You started off with the rebellious sound of the Airie Rasta Jah man, the furious call-up to arms wrapped in the fiery chants of Bob Marley, Peter Tosh and the Wailers. For you were of the generation that sang, ‘we shall remake the world, remake, too many people are suffering….!’

You, like the rest of us, idolised Reggae legends, from Burning Spear, to Gregory Isaacs and Mutabaruka. You also later loved the pornography of Shabba Ranks, because he alone in a generation stood up, as an angel of procreation or was just hanky-panky? It was not your choice anyways, you simply gave us what we asked of you. It was easy for you to prostitute and indulge in all these musics, for you never really got down dancing yourself, we took the floor for you and all you ever had to do was to get us to dance some more.

And you followed us in all our complex music tastes and arbitrary inclinations. You discovered that music, all music really is a manifestation of godliness, and you said it once yourself that ‘Jesus himself sang for the world to follow in his footsteps!’ So, you had made music your work. Let me remind you of a poem we once recited together in the cloudy consciousness of a fire we had caught together;

 

Fable of the mermaid and the drunks

All these fellows were there inside

When she entered, utterly naked.

They had been drinking, and began to spit at her.

Recently come from the river, she understood nothing.

She was a mermaid who had lost her way.

The taunts flowed over her glistening flesh.

Obscenities drenched her golden breasts.

A stranger to tears, she did not weep.

A stranger to clothes, she did not dress.

They pocked her with cigarette ends and with burnt corks,

And rolled on the tavern floor in raucous laughter.

She did not speak, since speech was unknown to her.

Her eyes were the colour of faraway love,

Her arms were matching topazes.

Her lips moved soundlessly in coral light,

and ultimately, she left by that door.

Hardly had she entered the river than she was cleansed,

gleaming once more like a white stone I the rain;

And without a backward look, she swam once more,

Swam towards nothingness, swam to her dying.

For me, you were such a sensitive soul as the mermaid amongst drunkards Mchana, that is why you left in such a fury to join the company of recently departed kith and kin Binta and Moremi. But why in such a cloud of rocket smoke. And why so son Mchana, after Binta and Moremi? Where did you leave your gentle consideration for us Mchana? Had we all in turn become traitors who betrayed you by enforced silence?

Our attitude to look the other way? In truth or in your exasperated gaze? For in this life, yourself were a paragon of self-restraint. You could not even have hurt a fly. You loved peace and silent contemplation of music as other creative expression in all its various forms.

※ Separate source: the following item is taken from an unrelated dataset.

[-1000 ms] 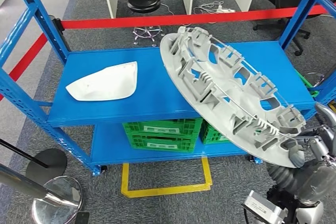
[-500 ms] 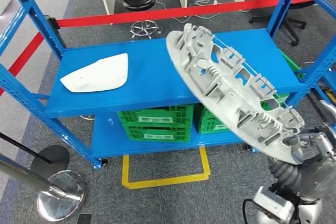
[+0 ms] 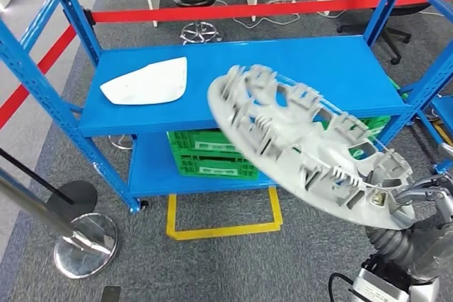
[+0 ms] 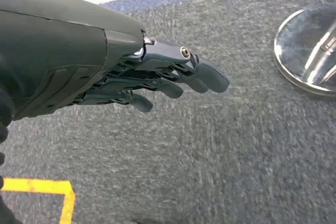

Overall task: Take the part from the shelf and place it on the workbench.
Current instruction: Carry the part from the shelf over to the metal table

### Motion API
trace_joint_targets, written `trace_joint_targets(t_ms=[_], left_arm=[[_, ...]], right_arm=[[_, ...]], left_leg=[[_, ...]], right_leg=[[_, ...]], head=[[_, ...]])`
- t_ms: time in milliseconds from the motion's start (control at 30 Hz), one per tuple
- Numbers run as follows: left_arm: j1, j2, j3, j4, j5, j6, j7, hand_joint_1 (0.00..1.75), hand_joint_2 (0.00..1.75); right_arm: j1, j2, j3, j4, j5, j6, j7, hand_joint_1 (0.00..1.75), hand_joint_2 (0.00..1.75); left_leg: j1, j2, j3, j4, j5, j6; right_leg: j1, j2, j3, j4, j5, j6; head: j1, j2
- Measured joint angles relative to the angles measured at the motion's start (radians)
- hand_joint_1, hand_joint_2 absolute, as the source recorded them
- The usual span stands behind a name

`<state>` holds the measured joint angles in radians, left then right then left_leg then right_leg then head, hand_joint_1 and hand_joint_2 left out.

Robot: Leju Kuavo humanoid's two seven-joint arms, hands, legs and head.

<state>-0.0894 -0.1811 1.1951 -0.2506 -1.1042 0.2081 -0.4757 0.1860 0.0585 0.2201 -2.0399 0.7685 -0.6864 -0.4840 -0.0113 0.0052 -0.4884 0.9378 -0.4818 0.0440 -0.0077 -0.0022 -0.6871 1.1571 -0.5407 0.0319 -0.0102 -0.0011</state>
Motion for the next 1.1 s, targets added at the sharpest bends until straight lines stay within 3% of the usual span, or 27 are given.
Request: trace_joint_targets(t_ms=[33,67,100,133,167,233,267,367,400,467,533,567,600,633,700,767,867,933,1033,1067,1100], left_arm=[[0.001,0.0,0.0,0.0,-0.001,0.0,0.0,0.0,1.75],[0.001,-0.001,0.0,0.0,-0.002,0.0,0.0,0.0,1.75],[0.002,-0.001,0.0,0.0,-0.004,0.0,0.0,0.0,1.75],[0.003,-0.002,0.0,0.0,-0.004,0.0,0.0,0.0,1.75],[0.003,-0.003,0.0,0.0,-0.005,0.0,0.0,0.0,1.75],[0.003,-0.005,0.0,0.0,-0.005,0.0,0.0,0.0,1.75],[0.003,-0.006,0.0,0.0,-0.006,0.0,0.0,0.0,1.75],[0.005,-0.005,0.0,0.0,-0.006,0.0,0.0,0.0,1.75],[0.005,-0.005,0.0,0.0,-0.007,0.0,0.0,0.0,1.75],[0.004,-0.004,0.0,0.0,-0.007,0.0,0.0,0.0,1.75],[0.004,-0.004,0.0,0.0,-0.007,0.0,0.0,0.0,1.75],[0.005,-0.005,0.0,0.0,-0.007,0.0,0.0,0.0,1.75],[0.005,-0.005,0.0,0.0,-0.007,0.001,0.0,0.0,1.75],[0.006,-0.005,0.0,0.0,-0.007,0.002,0.0,0.0,1.75],[0.005,-0.004,0.0,0.0,-0.008,0.003,0.0,0.0,1.75],[0.005,-0.002,0.0,0.0,-0.008,0.005,-0.001,0.0,1.75],[0.005,-0.002,0.0,0.0,-0.009,0.005,-0.002,0.0,1.75],[0.004,-0.004,0.0,0.0,-0.009,0.005,-0.003,0.0,1.75],[0.004,-0.005,0.0,0.0,-0.009,0.005,-0.003,0.0,1.75],[0.004,-0.006,0.0,0.0,-0.009,0.005,-0.003,0.0,1.75],[0.005,-0.006,0.0,0.0,-0.009,0.005,-0.003,0.0,1.75]], right_arm=[[0.005,-0.003,0.001,-0.001,-0.006,0.0,-0.003,1.75,1.75],[0.011,-0.005,0.002,-0.003,-0.009,-0.001,-0.006,1.75,1.75],[0.016,-0.007,0.003,-0.005,-0.01,-0.001,-0.009,1.75,1.75],[0.02,-0.008,0.004,-0.007,-0.011,-0.001,-0.011,1.75,1.75],[0.022,-0.009,0.005,-0.01,-0.011,-0.001,-0.014,1.75,1.75],[0.024,-0.01,0.008,-0.016,-0.013,-0.002,-0.016,1.75,1.75],[0.027,-0.011,0.01,-0.018,-0.017,-0.002,-0.018,1.75,1.75],[0.036,-0.012,0.014,-0.026,-0.037,-0.006,-0.024,1.75,1.75],[0.038,-0.013,0.015,-0.029,-0.043,-0.008,-0.026,1.75,1.75],[0.04,-0.013,0.02,-0.034,-0.05,-0.01,-0.029,1.75,1.75],[0.042,-0.013,0.023,-0.035,-0.05,-0.01,-0.031,1.75,1.75],[0.042,-0.014,0.024,-0.035,-0.048,-0.01,-0.032,1.75,1.75],[0.043,-0.014,0.024,-0.035,-0.048,-0.01,-0.034,1.75,1.75],[0.043,-0.014,0.024,-0.036,-0.048,-0.01,-0.036,1.75,1.75],[0.043,-0.013,0.024,-0.039,-0.049,-0.01,-0.047,1.75,1.75],[0.045,-0.012,0.023,-0.044,-0.046,-0.011,-0.061,1.75,1.75],[0.048,-0.01,0.023,-0.049,-0.048,-0.011,-0.07,1.75,1.75],[0.049,-0.009,0.023,-0.053,-0.049,-0.011,-0.072,1.75,1.75],[0.053,-0.009,0.023,-0.056,-0.05,-0.011,-0.073,1.75,1.75],[0.056,-0.009,0.023,-0.056,-0.05,-0.011,-0.073,1.75,1.75],[0.058,-0.009,0.023,-0.056,-0.051,-0.011,-0.073,1.75,1.75]], left_leg=[[-0.001,0.0,-0.01,0.001,0.007,0.0],[-0.001,0.0,-0.02,0.003,0.014,0.0],[-0.001,0.0,-0.029,0.006,0.019,-0.002],[0.0,0.0,-0.036,0.01,0.023,-0.003],[0.0,0.0,-0.043,0.016,0.025,-0.005],[-0.001,-0.001,-0.056,0.028,0.027,-0.013],[-0.003,-0.002,-0.061,0.035,0.029,-0.017],[-0.003,-0.004,-0.072,0.047,0.032,-0.033],[-0.002,-0.004,-0.079,0.06,0.02,-0.039],[0.002,-0.005,-0.112,0.141,-0.042,-0.053],[0.007,-0.004,-0.164,0.277,-0.118,-0.062],[0.009,-0.004,-0.179,0.323,-0.134,-0.063],[0.01,-0.004,-0.178,0.336,-0.129,-0.062],[0.01,-0.005,-0.158,0.309,-0.104,-0.059],[0.007,-0.005,-0.082,0.175,-0.039,-0.042],[0.002,-0.005,-0.022,0.065,-0.011,-0.025],[0.001,-0.004,-0.011,0.027,-0.008,-0.017],[0.007,-0.001,-0.01,0.011,0.002,-0.012],[0.007,0.001,-0.015,0.005,0.01,-0.006],[0.007,0.001,-0.017,0.007,0.01,-0.006],[0.006,0.001,-0.018,0.009,0.01,-0.007]], right_leg=[[-0.001,0.0,-0.018,0.066,-0.033,0.003],[-0.002,0.0,-0.023,0.106,-0.044,0.005],[-0.003,0.0,-0.008,0.108,-0.035,0.007],[-0.004,0.0,0.028,0.067,-0.012,0.007],[-0.005,-0.001,0.079,-0.006,0.01,0.008],[-0.003,-0.001,0.169,-0.136,0.026,0.004],[-0.002,-0.001,0.188,-0.167,0.022,0.0],[-0.002,0.003,0.181,-0.172,0.025,-0.019],[-0.004,0.003,0.177,-0.173,0.028,-0.025],[-0.006,0.002,0.17,-0.175,0.037,-0.037],[-0.005,0.001,0.16,-0.173,0.045,-0.042],[-0.004,0.0,0.154,-0.173,0.048,-0.043],[-0.003,0.0,0.15,-0.172,0.05,-0.043],[-0.001,0.0,0.147,-0.172,0.051,-0.042],[0.003,0.0,0.145,-0.172,0.054,-0.041],[0.006,0.0,0.143,-0.172,0.059,-0.036],[0.006,0.0,0.135,-0.171,0.065,-0.021],[0.007,0.001,0.113,-0.137,0.038,-0.013],[0.001,0.002,0.027,0.049,-0.054,0.0],[-0.001,0.002,0.004,0.103,-0.071,0.003],[-0.003,0.002,-0.002,0.122,-0.069,0.006]], head=[[0.001,0.0],[0.001,0.0],[0.002,0.0],[0.002,0.0],[0.002,0.0],[0.002,0.0],[0.002,0.0],[0.002,0.0],[0.001,0.0],[-0.002,0.0],[-0.004,0.0],[-0.004,0.0],[-0.004,0.0],[-0.004,0.0],[-0.004,0.0],[-0.004,0.0],[-0.004,0.0],[0.0,0.0],[0.005,0.0],[0.005,0.0],[0.005,0.0]])
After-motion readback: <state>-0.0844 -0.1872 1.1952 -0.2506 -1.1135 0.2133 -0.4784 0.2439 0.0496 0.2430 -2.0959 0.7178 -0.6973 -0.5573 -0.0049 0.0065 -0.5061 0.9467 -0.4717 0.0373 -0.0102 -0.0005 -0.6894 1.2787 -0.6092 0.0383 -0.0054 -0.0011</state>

Basically, you were a Goddot of the arts. Carved wood and woven baskets as well as tanned skins of animals, all human artefacts that imitate the work of God adorned your space. You were a meticulous lover of order too.

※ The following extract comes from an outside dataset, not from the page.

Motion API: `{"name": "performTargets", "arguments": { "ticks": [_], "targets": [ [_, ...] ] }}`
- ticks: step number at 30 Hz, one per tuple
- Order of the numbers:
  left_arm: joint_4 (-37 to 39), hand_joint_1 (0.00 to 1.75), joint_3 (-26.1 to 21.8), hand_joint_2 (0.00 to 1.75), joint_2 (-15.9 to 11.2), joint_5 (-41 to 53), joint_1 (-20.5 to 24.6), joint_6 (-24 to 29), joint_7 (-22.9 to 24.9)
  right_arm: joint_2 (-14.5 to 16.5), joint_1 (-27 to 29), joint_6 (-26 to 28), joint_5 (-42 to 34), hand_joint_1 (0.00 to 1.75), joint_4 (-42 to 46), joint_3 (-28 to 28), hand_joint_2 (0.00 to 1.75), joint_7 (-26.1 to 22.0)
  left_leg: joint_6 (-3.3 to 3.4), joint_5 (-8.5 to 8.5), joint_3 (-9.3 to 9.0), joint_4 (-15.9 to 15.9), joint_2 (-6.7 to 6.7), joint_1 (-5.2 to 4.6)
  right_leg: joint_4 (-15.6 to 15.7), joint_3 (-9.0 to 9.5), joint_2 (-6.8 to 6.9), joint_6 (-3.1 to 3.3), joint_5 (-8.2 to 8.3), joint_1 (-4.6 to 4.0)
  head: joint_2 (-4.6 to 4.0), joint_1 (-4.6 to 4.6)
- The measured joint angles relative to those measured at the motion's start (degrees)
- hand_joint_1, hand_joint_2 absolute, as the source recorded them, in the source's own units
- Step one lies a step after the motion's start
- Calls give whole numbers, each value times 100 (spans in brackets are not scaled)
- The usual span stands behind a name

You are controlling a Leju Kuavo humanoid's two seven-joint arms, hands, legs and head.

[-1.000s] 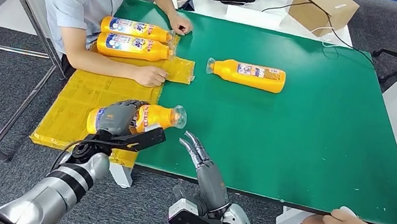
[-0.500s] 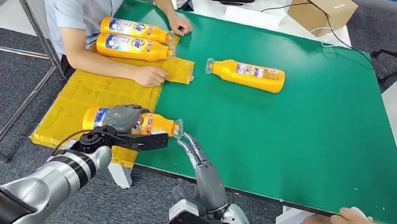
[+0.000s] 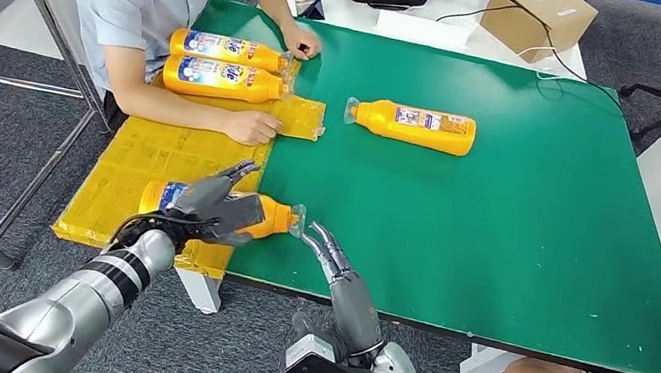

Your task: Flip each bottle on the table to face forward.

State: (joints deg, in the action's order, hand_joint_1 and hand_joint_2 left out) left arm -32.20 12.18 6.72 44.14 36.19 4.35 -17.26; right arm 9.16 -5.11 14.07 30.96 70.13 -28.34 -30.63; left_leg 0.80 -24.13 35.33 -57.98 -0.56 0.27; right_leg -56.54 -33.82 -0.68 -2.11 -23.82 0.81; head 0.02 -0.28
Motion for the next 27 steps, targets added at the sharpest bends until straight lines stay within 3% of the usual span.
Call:
{"name": "performTargets", "arguments": {
  "ticks": [7, 11, 15, 19, 27],
  "targets": [
    [-1818, 0, -450, 175, 70, -2598, -915, -326, -632, -35, 64, 342, -56, 0, -60, 80, 0, -148, -1, -1, 8, 0, 4, 0, 0, -11, -1, 0, -1, -1, 0, -1],
    [-3301, 0, -563, 175, 90, -4038, -1569, -307, -777, -96, 175, 573, -70, 0, 36, 184, 175, -209, -2, -3, 18, 0, 4, 0, 0, -22, -1, 1, -3, -1, 0, -1],
    [-4604, 0, -597, 175, 134, -4713, -2201, 50, -1077, -191, 293, 828, 41, 0, 239, 358, 175, -202, -2, -6, 20, 0, 4, 0, 3, -23, -1, 2, -5, -1, 0, -1],
    [-5659, 0, -546, 175, 230, -4658, -2897, 691, -1341, -308, 401, 922, 306, 0, 420, 646, 175, -37, 1, -8, 19, 0, 4, -1, 5, -22, -1, 2, -5, 1, 0, -1],
    [-6560, 0, -372, 175, 521, -4709, -4062, 1372, -1552, -795, 438, 1139, 1671, 0, 499, 1343, 175, 842, 4, -10, 20, 0, 1, -6, 10, -18, 0, -1, -3, 5, 0, 1]
  ]
}}
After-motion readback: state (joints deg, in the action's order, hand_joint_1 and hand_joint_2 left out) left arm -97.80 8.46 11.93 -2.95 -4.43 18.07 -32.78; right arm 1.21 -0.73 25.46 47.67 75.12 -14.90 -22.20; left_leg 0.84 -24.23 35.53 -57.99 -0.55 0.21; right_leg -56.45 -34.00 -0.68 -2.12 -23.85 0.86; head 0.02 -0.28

Weather-beaten remains of antiquity you kept as company. Some fossil of snail shell, things really that made sense only to your trained eye and sense of contemplation, the artist, for your world was organic, plural and multi-form.

You revelled in the melancholic tunes of Lingala music, the precursor of modern day kwasa-kwasa music of DRC, the legendary fellow prowlers of the night; of Franco Luambo Makiadi, the misogynist, loved Loketo and Yondo Sister’s dance and footwork, as well as Manu Dibango, the makossa man and legendary Cameroonian maestro.

You loved too, the polysemous yet recalcitrant music of the Kora, stuff of Africa north, and the fiery music of the times; the impatient chants of Fela Anikulapo Ransome Kuti, Salif Aka Turre, just as he loved Salif.